■ **What to work on**:
Below are several records. Retype exactly those lines running from the one with "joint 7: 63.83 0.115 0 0" through the one with "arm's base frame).", end lines included, and no others.

[Data supplied]

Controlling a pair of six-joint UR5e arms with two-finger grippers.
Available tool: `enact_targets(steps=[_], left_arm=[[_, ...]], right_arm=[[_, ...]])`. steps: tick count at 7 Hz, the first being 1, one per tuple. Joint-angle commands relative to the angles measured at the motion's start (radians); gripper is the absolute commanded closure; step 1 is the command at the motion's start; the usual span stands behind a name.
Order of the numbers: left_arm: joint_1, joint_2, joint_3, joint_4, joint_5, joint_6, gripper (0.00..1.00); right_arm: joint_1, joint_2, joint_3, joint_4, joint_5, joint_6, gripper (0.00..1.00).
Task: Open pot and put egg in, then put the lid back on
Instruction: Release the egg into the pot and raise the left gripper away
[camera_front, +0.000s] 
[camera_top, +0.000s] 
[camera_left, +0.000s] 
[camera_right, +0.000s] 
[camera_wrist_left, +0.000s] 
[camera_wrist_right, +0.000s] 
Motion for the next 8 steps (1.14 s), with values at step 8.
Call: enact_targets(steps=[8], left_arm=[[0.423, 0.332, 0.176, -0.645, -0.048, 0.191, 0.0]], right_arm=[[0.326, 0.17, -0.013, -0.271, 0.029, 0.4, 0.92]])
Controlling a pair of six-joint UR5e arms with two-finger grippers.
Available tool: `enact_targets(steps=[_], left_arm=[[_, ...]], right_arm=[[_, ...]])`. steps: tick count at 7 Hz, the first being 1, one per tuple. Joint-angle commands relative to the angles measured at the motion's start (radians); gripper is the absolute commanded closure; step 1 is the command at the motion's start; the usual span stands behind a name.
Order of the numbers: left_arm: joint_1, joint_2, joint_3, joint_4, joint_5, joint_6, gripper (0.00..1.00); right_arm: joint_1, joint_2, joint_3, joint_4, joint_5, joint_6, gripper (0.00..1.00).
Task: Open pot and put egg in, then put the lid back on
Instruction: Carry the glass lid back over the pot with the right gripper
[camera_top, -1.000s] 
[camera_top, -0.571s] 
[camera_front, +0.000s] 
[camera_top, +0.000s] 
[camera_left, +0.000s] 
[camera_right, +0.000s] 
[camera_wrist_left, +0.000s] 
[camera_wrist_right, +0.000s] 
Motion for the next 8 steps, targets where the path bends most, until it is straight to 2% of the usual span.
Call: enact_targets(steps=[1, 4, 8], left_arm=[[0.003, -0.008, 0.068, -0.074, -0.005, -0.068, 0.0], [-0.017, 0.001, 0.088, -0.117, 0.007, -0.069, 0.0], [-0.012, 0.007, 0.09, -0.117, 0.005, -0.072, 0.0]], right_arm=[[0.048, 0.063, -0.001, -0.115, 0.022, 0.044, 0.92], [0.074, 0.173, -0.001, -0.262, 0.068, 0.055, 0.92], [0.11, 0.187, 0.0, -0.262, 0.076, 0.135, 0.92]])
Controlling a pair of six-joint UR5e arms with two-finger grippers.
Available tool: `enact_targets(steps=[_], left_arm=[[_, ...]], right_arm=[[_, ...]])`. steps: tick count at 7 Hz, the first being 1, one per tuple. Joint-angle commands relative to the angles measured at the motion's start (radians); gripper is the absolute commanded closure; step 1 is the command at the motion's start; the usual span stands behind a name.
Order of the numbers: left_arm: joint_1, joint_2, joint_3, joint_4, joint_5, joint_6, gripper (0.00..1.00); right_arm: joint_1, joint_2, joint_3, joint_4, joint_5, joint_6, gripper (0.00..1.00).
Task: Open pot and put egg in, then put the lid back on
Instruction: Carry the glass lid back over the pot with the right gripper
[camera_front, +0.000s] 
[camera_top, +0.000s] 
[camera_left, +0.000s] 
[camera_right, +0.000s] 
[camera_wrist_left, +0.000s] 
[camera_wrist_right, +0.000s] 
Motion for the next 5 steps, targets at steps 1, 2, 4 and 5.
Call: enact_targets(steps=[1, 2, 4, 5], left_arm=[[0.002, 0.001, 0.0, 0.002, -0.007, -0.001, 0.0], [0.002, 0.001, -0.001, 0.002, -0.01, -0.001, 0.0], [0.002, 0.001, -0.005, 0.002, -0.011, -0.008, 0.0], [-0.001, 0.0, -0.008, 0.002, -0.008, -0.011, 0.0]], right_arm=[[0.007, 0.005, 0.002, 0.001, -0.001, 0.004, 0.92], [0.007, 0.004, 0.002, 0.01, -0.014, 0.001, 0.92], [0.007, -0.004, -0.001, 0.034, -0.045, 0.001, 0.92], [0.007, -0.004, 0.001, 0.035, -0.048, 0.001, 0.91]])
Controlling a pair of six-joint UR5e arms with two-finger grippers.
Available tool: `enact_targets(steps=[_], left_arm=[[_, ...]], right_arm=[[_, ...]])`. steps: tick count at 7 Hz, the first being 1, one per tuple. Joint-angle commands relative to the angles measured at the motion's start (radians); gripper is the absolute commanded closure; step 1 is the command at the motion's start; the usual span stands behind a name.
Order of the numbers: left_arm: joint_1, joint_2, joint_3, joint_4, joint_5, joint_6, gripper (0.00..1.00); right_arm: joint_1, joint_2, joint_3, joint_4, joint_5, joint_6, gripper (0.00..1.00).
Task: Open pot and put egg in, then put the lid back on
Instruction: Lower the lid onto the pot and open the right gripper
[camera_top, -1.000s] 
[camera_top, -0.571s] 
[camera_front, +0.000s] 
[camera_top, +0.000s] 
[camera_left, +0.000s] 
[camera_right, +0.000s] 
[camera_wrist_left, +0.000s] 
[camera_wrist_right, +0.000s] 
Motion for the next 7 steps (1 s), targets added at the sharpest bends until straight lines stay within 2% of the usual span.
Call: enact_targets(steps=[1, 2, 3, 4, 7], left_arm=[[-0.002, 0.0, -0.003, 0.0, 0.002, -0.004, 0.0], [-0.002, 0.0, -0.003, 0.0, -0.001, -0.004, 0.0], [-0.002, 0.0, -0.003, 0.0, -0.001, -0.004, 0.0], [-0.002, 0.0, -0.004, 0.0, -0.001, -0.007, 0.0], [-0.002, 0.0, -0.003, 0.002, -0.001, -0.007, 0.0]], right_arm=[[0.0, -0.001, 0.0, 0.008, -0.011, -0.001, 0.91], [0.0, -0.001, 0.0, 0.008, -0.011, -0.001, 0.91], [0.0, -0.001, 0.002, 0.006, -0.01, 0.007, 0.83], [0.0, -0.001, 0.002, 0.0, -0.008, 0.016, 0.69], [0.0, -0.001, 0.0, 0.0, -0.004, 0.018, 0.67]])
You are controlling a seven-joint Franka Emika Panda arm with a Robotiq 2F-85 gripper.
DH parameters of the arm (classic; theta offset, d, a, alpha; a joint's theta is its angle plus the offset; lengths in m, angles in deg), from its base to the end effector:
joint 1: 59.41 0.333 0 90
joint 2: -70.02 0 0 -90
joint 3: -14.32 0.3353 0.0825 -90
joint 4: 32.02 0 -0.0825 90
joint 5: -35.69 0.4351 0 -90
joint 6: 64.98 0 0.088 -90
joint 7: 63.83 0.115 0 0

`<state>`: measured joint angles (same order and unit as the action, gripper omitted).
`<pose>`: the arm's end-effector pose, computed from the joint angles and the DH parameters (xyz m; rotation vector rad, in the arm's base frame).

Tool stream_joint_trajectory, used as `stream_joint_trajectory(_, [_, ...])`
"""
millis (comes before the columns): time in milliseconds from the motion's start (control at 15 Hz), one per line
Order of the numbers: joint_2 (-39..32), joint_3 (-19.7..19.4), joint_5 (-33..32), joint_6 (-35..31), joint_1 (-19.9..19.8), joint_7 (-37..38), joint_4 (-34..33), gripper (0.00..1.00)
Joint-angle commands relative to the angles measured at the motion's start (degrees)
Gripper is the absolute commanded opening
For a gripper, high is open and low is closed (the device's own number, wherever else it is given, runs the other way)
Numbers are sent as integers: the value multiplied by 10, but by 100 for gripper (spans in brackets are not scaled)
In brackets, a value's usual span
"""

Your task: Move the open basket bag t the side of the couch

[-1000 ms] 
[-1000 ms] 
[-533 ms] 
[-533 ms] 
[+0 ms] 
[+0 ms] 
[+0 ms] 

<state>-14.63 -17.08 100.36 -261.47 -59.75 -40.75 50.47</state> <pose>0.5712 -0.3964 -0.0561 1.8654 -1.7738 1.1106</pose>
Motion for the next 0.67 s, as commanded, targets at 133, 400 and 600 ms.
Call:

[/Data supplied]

■ **Output of the exercise**:
joint 7: 63.83 0.115 0 0

`<state>`: measured joint angles (same order and unit as the action, gripper omitted).
`<pose>`: the arm's end-effector pose, computed from the joint angles and the DH parameters (xyz m; rotation vector rad, in the arm's base frame).

No part of the exercise remains unanswered.